Bokeh did an excellent job of the interactive map; for static plots however the venerable Python standard plotting library matplotlib remains hard to beat in terms of power and flexibility. That means loading up and initializing a slightly different set of visualisation tools.

In [19]:
from matplotlib import pyplot as plt
from matplotlib.patches import Rectangle
from matplotlib.lines import Line2D
from matplotlib.gridspec import GridSpec

import seaborn as sns
import adjustText
%matplotlib inline

sns.set_context('poster')
sns.set_style('white')

If you are going to do something more than a few times you should just write a function to do it. We are almost certainly going to want to plot clusters for many different subreddits so it makes sense to create the function to do so. The parameters should simply be the subreddit map dataframe and the name of a subreddit to look for.

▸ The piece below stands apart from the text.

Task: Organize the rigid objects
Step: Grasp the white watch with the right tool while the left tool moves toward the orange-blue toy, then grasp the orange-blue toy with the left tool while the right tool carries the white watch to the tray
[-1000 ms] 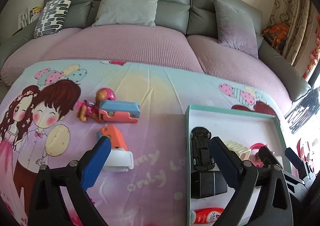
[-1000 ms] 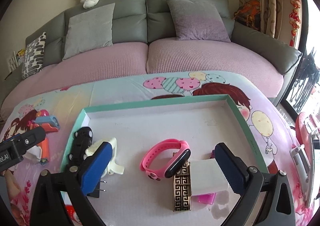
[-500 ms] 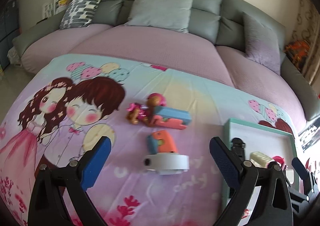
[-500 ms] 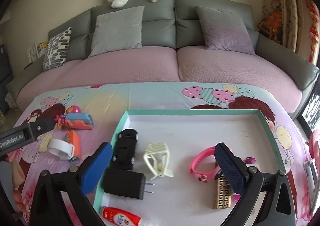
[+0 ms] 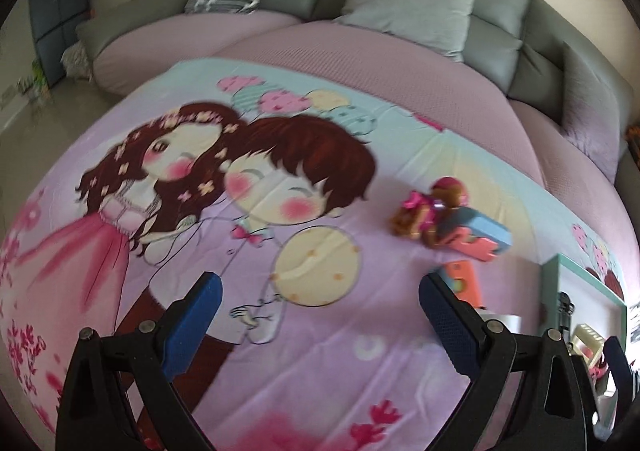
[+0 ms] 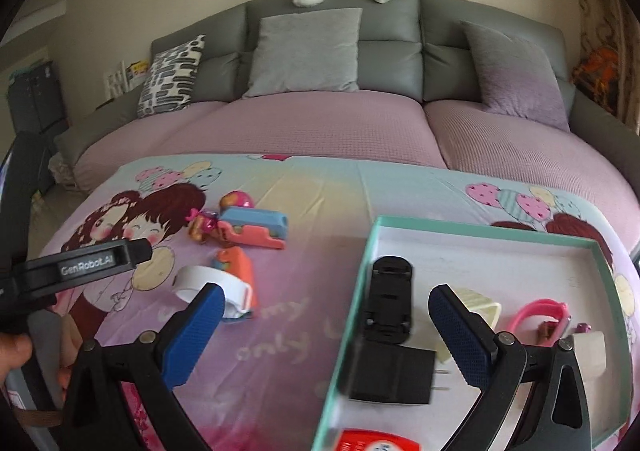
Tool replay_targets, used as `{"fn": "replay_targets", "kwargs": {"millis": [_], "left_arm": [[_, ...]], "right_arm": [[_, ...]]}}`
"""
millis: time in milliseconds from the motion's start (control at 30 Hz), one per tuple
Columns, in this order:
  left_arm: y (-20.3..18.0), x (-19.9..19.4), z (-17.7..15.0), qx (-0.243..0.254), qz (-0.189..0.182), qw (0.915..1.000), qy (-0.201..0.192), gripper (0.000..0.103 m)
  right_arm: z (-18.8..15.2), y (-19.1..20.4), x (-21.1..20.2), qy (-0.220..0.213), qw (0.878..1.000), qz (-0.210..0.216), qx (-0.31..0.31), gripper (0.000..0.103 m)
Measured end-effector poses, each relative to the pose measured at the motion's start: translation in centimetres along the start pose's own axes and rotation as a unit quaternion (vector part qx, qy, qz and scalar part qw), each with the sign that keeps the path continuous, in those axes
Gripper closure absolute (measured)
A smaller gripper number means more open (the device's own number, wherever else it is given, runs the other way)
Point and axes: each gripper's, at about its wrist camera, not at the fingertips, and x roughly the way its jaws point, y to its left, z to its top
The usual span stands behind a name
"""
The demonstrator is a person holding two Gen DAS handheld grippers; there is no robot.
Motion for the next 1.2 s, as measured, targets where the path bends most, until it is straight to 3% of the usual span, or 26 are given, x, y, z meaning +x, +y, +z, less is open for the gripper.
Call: {"fn": "replay_targets", "kwargs": {"millis": [233, 367, 633, 700, 867, 1200], "left_arm": [[1.8, 1.8, 0.0, -0.031, -0.006, 0.9993, 0.022, 0.004], [2.3, 2.5, -0.1, -0.033, 0.007, 0.9988, 0.035, 0.004], [3.8, 3.4, -0.3, -0.053, 0.013, 0.9972, 0.05, 0.004], [4.1, 3.3, -0.3, -0.056, 0.011, 0.9971, 0.049, 0.004], [3.8, 3.3, -0.4, -0.05, 0.002, 0.9973, 0.053, 0.004], [3.0, 3.3, -0.4, -0.047, -0.015, 0.9973, 0.055, 0.004]], "right_arm": [[0.1, 3.1, 1.9, 0.018, 0.999, 0.038, -0.01, 0.001], [0.1, 4.6, 3.4, 0.034, 0.998, 0.043, -0.018, 0.008], [0.2, 6.4, 5.4, 0.053, 0.997, 0.056, -0.023, 0.011], [0.1, 6.6, 5.6, 0.057, 0.996, 0.058, -0.022, 0.023], [0.0, 6.3, 5.6, 0.056, 0.996, 0.067, -0.012, 0.035], [0.0, 5.3, 5.4, 0.061, 0.995, 0.073, 0.009, 0.038]]}}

This is a big complicated looking function, but that's mostly just a matter of getting all the visual styling right to present the best possible result. I'll break it down into constituent parts (as we did for the Bokeh plot) to explain what is going on at each stage.

As with Bokeh, we build a colormap (using seaborn to get an identical palette). We are going to have two plots; one is the zoomed in area of the cluster, and the other is a smaller plot of the full map with a zoom box identifying where the zoomed in plot fits into the bigger picture. We'll use gridspec to make laying out the plots easier. We then set about constructing the first plot, getting the cluster bounds (with a suitable error in the case of a bad subreddit name), then getting the data subset, and plotting a scatter plot of that data.

Next we add the text labels. To ensure things don't get too messy we will use a sample of subreddit names if we have more than 50 text labels to add. Of course it is quite likely that the text labels will overlap. Moving labels so they don't overlap, and then adding arrows pointing to the data point they refer to is a complicated and tedious thing to get right. Fortunately adjustText makes that trivial.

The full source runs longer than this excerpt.